## Your objective:
Repeat the entries in full. Each line must match exactly.

## Available data:
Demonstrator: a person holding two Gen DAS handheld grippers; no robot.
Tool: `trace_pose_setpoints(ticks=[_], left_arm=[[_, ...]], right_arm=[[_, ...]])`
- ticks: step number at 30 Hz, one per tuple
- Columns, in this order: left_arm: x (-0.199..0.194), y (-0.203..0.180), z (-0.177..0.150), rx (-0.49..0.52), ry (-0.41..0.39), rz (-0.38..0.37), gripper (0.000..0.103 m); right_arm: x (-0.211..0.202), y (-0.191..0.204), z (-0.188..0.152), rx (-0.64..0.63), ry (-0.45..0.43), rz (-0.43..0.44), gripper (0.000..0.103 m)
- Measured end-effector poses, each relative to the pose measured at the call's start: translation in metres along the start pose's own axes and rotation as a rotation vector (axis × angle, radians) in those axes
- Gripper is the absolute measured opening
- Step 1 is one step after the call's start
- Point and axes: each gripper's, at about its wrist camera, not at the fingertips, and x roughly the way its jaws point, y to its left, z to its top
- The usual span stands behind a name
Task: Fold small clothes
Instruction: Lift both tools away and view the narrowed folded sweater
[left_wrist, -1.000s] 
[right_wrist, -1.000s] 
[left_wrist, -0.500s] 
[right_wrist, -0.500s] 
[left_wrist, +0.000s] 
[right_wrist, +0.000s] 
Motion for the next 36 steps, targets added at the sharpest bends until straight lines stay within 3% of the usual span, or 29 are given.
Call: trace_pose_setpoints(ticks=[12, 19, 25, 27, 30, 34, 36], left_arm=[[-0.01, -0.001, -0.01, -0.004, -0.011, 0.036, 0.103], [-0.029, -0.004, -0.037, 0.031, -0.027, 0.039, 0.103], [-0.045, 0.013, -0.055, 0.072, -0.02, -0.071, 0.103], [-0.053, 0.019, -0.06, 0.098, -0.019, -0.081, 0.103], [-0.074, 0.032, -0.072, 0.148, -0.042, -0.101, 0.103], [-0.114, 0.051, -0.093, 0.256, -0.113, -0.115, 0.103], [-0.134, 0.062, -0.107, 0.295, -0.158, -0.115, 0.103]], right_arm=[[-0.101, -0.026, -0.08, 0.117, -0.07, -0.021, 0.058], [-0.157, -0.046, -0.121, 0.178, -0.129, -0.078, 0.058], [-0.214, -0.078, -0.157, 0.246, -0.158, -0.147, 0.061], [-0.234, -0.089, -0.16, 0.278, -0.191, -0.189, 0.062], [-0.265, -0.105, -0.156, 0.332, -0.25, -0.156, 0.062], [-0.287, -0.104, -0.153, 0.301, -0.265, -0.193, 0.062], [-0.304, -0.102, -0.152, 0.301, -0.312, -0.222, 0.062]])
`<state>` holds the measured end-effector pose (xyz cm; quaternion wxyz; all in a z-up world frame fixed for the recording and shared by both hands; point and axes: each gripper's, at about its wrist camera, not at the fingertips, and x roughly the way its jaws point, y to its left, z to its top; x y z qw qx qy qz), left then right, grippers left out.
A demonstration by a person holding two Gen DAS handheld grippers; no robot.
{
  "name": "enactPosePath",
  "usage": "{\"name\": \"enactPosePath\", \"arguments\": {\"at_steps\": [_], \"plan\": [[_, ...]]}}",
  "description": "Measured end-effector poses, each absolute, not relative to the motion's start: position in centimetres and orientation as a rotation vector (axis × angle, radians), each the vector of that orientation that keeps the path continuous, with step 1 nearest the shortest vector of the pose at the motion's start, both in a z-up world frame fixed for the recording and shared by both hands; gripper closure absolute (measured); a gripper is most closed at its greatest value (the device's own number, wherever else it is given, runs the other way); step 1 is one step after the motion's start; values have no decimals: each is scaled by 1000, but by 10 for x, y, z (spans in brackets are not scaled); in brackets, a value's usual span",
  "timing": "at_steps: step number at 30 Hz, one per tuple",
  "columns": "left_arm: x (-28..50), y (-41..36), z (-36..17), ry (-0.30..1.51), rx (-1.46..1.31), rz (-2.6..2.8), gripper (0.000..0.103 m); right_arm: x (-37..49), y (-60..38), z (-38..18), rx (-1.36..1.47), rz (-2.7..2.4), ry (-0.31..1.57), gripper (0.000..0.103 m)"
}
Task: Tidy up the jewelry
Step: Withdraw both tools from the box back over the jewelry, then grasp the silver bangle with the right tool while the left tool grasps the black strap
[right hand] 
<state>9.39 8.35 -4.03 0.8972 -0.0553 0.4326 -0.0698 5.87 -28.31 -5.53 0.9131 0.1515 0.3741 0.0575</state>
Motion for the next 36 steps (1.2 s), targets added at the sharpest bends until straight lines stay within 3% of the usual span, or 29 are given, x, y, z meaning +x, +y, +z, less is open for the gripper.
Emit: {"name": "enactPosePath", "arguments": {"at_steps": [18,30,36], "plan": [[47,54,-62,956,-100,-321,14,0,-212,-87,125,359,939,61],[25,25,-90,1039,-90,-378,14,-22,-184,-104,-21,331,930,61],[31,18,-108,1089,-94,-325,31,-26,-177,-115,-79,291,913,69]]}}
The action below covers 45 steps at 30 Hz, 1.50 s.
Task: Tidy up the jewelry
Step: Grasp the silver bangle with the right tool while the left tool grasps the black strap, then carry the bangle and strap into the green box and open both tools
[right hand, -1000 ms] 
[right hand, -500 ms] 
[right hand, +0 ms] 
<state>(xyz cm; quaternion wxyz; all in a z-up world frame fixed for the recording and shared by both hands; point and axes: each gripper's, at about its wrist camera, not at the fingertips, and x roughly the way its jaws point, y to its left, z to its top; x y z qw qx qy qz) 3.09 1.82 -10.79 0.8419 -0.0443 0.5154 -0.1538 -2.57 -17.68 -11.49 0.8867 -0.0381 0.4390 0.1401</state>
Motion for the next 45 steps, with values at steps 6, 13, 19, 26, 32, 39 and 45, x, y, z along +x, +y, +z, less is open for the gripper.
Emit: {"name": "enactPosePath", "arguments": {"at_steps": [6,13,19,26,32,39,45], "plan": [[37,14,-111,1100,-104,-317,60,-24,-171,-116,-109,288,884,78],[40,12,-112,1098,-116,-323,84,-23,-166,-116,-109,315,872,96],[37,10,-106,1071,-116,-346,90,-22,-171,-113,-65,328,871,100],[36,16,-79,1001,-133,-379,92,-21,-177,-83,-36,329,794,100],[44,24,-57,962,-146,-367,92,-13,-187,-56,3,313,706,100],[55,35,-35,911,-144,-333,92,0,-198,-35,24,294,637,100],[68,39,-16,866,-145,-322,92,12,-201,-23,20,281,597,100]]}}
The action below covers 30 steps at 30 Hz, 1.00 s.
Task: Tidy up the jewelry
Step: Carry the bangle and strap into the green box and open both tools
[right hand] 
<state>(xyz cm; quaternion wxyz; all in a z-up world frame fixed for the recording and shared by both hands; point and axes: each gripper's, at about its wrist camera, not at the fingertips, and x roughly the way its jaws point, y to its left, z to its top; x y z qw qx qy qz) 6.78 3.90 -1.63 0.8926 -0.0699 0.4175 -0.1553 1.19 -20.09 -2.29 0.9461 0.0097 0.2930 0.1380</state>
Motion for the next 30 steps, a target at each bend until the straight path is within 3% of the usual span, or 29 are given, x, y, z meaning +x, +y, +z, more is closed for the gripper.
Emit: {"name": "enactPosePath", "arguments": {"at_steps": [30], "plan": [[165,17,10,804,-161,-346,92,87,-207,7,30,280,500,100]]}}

## Result of the exercise:
Demonstrator: a person holding two Gen DAS handheld grippers; no robot.
Tool: `trace_pose_setpoints(ticks=[_], left_arm=[[_, ...]], right_arm=[[_, ...]])`
- ticks: step number at 30 Hz, one per tuple
- Columns, in this order: left_arm: x (-0.199..0.194), y (-0.203..0.180), z (-0.177..0.150), rx (-0.49..0.52), ry (-0.41..0.39), rz (-0.38..0.37), gripper (0.000..0.103 m); right_arm: x (-0.211..0.202), y (-0.191..0.204), z (-0.188..0.152), rx (-0.64..0.63), ry (-0.45..0.43), rz (-0.43..0.44), gripper (0.000..0.103 m)
- Measured end-effector poses, each relative to the pose measured at the call's start: translation in metres along the start pose's own axes and rotation as a rotation vector (axis × angle, radians) in those axes
- Gripper is the absolute measured opening
- Step 1 is one step after the call's start
- Point and axes: each gripper's, at about its wrist camera, not at the fingertips, and x roughly the way its jaws point, y to its left, z to its top
- The usual span stands behind a name
Task: Fold small clothes
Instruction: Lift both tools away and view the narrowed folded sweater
[left_wrist, -1.000s] 
[right_wrist, -1.000s] 
[left_wrist, -0.500s] 
[right_wrist, -0.500s] 
[left_wrist, +0.000s] 
[right_wrist, +0.000s] 
Motion for the next 36 steps, targets added at the sharpest bends until straight lines stay within 3% of the usual span, or 29 are given.
Call: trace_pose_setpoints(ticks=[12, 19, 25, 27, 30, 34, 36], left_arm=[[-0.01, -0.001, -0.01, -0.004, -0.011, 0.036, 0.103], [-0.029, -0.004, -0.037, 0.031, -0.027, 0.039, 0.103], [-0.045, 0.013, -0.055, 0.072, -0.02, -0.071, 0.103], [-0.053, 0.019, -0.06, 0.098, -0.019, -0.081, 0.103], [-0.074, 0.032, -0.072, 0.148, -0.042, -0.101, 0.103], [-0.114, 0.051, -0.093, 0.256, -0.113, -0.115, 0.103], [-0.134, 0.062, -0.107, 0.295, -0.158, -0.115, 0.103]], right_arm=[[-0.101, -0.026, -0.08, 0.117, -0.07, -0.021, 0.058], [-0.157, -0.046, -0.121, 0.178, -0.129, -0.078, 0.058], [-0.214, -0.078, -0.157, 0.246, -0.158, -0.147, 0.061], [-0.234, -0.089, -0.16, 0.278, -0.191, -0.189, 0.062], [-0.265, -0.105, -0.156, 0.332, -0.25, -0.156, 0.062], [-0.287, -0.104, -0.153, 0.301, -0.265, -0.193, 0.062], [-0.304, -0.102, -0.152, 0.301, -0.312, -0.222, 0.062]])
`<state>` holds the measured end-effector pose (xyz cm; quaternion wxyz; all in a z-up world frame fixed for the recording and shared by both hands; point and axes: each gripper's, at about its wrist camera, not at the fingertips, and x roughly the way its jaws point, y to its left, z to its top; x y z qw qx qy qz), left then right, grippers left out.
A demonstration by a person holding two Gen DAS handheld grippers; no robot.
{
  "name": "enactPosePath",
  "usage": "{\"name\": \"enactPosePath\", \"arguments\": {\"at_steps\": [_], \"plan\": [[_, ...]]}}",
  "description": "Measured end-effector poses, each absolute, not relative to the motion's start: position in centimetres and orientation as a rotation vector (axis × angle, radians), each the vector of that orientation that keeps the path continuous, with step 1 nearest the shortest vector of the pose at the motion's start, both in a z-up world frame fixed for the recording and shared by both hands; gripper closure absolute (measured); a gripper is most closed at its greatest value (the device's own number, wherever else it is given, runs the other way); step 1 is one step after the motion's start; values have no decimals: each is scaled by 1000, but by 10 for x, y, z (spans in brackets are not scaled); in brackets, a value's usual span",
  "timing": "at_steps: step number at 30 Hz, one per tuple",
  "columns": "left_arm: x (-28..50), y (-41..36), z (-36..17), ry (-0.30..1.51), rx (-1.46..1.31), rz (-2.6..2.8), gripper (0.000..0.103 m); right_arm: x (-37..49), y (-60..38), z (-38..18), rx (-1.36..1.47), rz (-2.7..2.4), ry (-0.31..1.57), gripper (0.000..0.103 m)"
}
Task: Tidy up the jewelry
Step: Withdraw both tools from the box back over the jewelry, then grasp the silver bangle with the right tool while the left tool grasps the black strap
[right hand] 
<state>9.39 8.35 -4.03 0.8972 -0.0553 0.4326 -0.0698 5.87 -28.31 -5.53 0.9131 0.1515 0.3741 0.0575</state>
Motion for the next 36 steps (1.2 s), targets added at the sharpest bends until straight lines stay within 3% of the usual span, or 29 are given, x, y, z meaning +x, +y, +z, less is open for the gripper.
Emit: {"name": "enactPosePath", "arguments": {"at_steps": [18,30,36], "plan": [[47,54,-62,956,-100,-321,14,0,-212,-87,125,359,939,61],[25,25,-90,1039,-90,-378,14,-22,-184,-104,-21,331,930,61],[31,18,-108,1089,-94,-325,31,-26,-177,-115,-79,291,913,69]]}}
The action below covers 45 steps at 30 Hz, 1.50 s.
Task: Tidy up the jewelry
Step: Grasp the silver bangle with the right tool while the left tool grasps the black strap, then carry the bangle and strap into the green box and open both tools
[right hand, -1000 ms] 
[right hand, -500 ms] 
[right hand, +0 ms] 
<state>(xyz cm; quaternion wxyz; all in a z-up world frame fixed for the recording and shared by both hands; point and axes: each gripper's, at about its wrist camera, not at the fingertips, and x roughly the way its jaws point, y to its left, z to its top; x y z qw qx qy qz) 3.09 1.82 -10.79 0.8419 -0.0443 0.5154 -0.1538 -2.57 -17.68 -11.49 0.8867 -0.0381 0.4390 0.1401</state>
Motion for the next 45 steps, with values at steps 6, 13, 19, 26, 32, 39 and 45, x, y, z along +x, +y, +z, less is open for the gripper.
Emit: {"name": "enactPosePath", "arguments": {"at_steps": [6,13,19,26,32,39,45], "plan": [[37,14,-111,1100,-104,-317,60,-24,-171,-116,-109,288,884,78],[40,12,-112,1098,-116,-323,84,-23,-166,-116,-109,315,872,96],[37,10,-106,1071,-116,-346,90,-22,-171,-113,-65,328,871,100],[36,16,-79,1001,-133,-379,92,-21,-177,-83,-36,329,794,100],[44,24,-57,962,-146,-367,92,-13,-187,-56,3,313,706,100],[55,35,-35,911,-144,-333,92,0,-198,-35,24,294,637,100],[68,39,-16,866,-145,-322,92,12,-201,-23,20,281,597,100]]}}
The action below covers 30 steps at 30 Hz, 1.00 s.
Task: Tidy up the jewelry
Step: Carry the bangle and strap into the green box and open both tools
[right hand] 
<state>(xyz cm; quaternion wxyz; all in a z-up world frame fixed for the recording and shared by both hands; point and axes: each gripper's, at about its wrist camera, not at the fingertips, and x roughly the way its jaws point, y to its left, z to its top; x y z qw qx qy qz) 6.78 3.90 -1.63 0.8926 -0.0699 0.4175 -0.1553 1.19 -20.09 -2.29 0.9461 0.0097 0.2930 0.1380</state>
Motion for the next 30 steps, a target at each bend until the straight path is within 3% of the usual span, or 29 are given, x, y, z meaning +x, +y, +z, more is closed for the gripper.
Emit: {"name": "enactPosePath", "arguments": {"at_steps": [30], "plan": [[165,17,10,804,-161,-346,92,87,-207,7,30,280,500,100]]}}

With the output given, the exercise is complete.